The two-part plan is “necessary legislation to put House Republicans in the best possible position to defend conservative victories,” said Rep. Mike Johnson, the new speaker of the House of Representatives. “The bill will end the absurd holiday season tradition of introducing massive, jam-packed spending bills just before the Christmas holidays,” Johnson wrote on X (formerly Twitter ), without giving details.
US media have posited that under the unusual plan, some bills needed to keep federal services open would be passed through a short-term bill until January 19, 2024, while the rest would be postponed to February 2. This would buy Congress time to pass various spending bills, without committing funding to Israel, Ukraine and border security.
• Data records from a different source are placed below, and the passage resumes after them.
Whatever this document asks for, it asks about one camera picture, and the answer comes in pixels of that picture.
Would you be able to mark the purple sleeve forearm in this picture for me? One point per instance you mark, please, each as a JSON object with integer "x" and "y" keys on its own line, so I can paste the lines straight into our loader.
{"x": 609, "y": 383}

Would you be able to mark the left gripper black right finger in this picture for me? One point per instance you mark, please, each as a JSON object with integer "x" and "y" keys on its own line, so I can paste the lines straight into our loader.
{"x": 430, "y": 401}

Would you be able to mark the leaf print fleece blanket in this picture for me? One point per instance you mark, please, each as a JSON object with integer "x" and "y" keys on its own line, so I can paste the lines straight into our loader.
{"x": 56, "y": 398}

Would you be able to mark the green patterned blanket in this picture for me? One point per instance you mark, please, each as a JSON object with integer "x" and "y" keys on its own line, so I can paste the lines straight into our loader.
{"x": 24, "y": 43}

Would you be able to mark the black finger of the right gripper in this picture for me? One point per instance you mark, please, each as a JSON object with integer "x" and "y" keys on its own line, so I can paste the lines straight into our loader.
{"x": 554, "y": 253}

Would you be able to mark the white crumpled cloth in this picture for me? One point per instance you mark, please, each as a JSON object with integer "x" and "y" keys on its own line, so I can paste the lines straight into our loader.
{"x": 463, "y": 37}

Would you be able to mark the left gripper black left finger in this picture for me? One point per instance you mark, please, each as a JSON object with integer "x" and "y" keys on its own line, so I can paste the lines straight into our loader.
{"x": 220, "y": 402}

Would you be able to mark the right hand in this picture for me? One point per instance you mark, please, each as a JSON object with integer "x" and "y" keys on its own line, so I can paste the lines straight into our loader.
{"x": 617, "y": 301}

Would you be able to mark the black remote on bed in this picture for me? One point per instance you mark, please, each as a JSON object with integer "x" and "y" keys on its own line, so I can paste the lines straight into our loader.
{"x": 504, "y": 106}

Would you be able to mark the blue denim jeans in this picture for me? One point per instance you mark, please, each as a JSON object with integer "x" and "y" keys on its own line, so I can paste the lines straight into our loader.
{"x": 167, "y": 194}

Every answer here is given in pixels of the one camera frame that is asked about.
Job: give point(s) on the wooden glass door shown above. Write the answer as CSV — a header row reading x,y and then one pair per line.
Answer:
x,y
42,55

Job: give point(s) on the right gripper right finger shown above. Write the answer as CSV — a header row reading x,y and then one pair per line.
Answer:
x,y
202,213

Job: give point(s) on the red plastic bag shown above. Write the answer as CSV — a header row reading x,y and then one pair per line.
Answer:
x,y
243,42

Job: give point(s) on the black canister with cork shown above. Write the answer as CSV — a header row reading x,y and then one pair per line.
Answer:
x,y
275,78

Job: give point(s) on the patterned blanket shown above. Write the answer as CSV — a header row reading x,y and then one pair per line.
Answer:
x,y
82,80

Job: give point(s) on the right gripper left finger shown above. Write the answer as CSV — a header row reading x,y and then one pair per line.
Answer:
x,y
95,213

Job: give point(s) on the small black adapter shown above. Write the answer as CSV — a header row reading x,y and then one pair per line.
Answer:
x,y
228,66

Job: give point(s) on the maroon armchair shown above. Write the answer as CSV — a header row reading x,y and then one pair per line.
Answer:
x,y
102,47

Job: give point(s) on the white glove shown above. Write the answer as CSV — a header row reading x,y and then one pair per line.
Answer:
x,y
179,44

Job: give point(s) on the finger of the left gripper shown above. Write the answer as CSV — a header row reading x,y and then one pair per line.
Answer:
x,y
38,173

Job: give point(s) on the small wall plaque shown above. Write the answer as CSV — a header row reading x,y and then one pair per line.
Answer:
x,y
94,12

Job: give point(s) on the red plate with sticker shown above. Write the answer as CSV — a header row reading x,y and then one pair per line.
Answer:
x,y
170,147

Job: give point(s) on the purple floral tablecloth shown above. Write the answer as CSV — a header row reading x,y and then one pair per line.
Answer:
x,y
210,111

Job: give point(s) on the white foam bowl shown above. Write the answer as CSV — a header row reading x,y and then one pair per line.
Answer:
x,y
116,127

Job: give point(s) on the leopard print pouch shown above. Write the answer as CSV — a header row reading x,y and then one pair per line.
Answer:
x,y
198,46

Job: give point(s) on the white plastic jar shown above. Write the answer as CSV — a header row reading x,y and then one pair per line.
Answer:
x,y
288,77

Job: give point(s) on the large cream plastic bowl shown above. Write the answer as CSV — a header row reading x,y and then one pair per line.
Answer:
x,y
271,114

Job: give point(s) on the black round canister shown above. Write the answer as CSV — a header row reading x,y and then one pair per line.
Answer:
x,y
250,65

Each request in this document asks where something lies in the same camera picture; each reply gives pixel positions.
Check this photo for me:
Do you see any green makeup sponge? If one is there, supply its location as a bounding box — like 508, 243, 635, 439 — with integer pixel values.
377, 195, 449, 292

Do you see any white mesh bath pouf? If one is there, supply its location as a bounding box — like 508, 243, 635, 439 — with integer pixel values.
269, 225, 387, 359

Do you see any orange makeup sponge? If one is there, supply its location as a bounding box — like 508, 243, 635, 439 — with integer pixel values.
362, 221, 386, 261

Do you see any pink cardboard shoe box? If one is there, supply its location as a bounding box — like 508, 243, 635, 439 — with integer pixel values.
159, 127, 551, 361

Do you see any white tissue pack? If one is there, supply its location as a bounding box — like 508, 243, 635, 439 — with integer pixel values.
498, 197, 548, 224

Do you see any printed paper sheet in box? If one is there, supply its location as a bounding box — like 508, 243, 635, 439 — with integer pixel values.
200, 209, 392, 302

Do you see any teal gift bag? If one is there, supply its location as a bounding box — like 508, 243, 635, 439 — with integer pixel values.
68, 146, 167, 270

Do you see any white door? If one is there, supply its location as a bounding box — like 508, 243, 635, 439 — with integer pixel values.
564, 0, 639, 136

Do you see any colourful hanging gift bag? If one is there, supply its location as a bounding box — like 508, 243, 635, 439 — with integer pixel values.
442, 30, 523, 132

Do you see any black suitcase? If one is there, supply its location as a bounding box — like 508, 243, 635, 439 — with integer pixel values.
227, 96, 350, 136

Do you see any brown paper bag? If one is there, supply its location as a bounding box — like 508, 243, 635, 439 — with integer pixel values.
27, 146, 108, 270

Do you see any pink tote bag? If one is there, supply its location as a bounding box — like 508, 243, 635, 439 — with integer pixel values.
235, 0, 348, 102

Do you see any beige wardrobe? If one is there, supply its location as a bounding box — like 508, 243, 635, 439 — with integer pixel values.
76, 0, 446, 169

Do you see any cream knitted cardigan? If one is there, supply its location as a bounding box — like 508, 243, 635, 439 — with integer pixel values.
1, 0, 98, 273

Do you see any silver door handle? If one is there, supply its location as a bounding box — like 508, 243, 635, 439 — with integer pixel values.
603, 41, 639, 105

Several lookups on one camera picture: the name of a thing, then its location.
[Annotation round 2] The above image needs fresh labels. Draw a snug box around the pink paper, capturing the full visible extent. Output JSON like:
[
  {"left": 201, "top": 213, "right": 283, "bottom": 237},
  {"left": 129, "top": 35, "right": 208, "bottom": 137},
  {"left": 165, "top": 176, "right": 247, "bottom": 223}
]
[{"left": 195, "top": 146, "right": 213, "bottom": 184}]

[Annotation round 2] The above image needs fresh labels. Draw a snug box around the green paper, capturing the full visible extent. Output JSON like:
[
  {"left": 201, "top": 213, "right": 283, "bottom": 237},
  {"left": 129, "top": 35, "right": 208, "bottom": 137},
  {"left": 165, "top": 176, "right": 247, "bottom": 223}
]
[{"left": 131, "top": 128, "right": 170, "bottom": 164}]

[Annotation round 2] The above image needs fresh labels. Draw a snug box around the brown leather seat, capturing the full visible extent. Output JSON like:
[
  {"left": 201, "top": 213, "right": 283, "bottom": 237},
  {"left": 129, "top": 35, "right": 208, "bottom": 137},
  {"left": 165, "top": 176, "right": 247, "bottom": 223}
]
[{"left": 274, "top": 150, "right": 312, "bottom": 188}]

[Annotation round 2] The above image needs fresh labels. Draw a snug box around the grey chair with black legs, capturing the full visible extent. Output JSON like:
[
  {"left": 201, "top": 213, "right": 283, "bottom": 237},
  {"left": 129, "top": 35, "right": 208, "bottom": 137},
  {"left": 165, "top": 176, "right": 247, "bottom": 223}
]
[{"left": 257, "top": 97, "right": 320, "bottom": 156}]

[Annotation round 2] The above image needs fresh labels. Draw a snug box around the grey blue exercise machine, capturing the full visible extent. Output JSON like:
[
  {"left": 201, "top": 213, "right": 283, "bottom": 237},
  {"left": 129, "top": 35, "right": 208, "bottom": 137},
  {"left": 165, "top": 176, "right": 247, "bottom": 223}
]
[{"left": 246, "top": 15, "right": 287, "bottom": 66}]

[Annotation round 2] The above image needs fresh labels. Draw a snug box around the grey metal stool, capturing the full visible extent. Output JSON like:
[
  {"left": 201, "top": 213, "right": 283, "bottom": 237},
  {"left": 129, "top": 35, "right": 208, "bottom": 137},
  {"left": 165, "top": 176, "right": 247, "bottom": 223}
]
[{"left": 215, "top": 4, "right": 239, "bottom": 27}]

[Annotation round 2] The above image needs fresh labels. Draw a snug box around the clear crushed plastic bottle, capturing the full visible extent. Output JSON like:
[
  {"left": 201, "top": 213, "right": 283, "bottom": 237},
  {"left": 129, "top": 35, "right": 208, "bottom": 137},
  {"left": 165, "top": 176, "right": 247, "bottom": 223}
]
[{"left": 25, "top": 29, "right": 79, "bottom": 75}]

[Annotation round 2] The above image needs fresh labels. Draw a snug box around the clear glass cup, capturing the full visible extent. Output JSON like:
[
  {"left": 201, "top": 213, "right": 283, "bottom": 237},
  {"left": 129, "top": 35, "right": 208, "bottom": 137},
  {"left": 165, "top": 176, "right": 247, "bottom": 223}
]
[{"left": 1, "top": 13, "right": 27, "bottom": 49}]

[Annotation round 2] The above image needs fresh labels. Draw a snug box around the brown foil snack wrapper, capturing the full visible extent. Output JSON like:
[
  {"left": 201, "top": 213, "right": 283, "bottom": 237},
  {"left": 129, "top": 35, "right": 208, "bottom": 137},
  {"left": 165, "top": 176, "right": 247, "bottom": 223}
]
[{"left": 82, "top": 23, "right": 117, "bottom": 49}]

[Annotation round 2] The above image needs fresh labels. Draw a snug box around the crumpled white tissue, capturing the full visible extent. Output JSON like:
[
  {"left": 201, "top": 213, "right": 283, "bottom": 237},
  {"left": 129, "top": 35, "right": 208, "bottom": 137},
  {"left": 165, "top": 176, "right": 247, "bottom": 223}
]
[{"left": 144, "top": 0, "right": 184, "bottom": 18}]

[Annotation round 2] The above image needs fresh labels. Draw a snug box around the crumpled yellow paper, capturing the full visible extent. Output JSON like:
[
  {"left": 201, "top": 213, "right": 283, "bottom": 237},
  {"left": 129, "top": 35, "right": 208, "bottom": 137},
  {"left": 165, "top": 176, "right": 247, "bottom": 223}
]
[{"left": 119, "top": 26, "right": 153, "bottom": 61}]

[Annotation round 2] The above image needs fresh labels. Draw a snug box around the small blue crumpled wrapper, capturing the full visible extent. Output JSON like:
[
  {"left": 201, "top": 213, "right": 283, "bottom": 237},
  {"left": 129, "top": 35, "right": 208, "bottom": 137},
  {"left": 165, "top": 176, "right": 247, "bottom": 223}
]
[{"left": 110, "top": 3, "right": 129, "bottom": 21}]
Some Republicans are already complaining that the plan doesn’t provide the funding cuts they seek. It is therefore not certain that the party, which only has a small majority in the House of Representatives, will be able to adopt it, and even less so the Senate, controlled by the Democrats.
A “recipe for more Republican chaos”
The White House called the proposal “a recipe for more Republican chaos and more shutdowns.” “Republicans in the House of Representatives are wasting valuable time with an unserious proposal that has been harshly criticized by members of both parties,” presidential spokesperson Karine Jean-Pierre said in a statement.
The federal state budget expires Friday evening at midnight. Without an agreement by then, the world’s largest economy will suddenly slow down – 1.5 million civil servants will be deprived of salaries and air traffic will be disrupted.
The latest negotiations around the American federal budget, at the end of September, had already plunged the institution into chaos. Trumpist elected officials, furious that the then Republican President of the House of Representatives, Kevin McCarthy, had reached a last-minute agreement with the Democratic camp, dismissed him – a completely unprecedented situation.
It then took three weeks for elected officials to agree on a new speaker, Mike Johnson. Three weeks during which the American Congress had not been able to adopt any law. This elected representative from Louisiana, unknown to the general public and with very limited experience within the Republican general staff, must deal, like his predecessor, with a handful of Trumpists, supporters of a very strict budgetary orthodoxy, and the Democrats, who refuse to have the country’s economic policy dictated to them by lieutenants of the former president.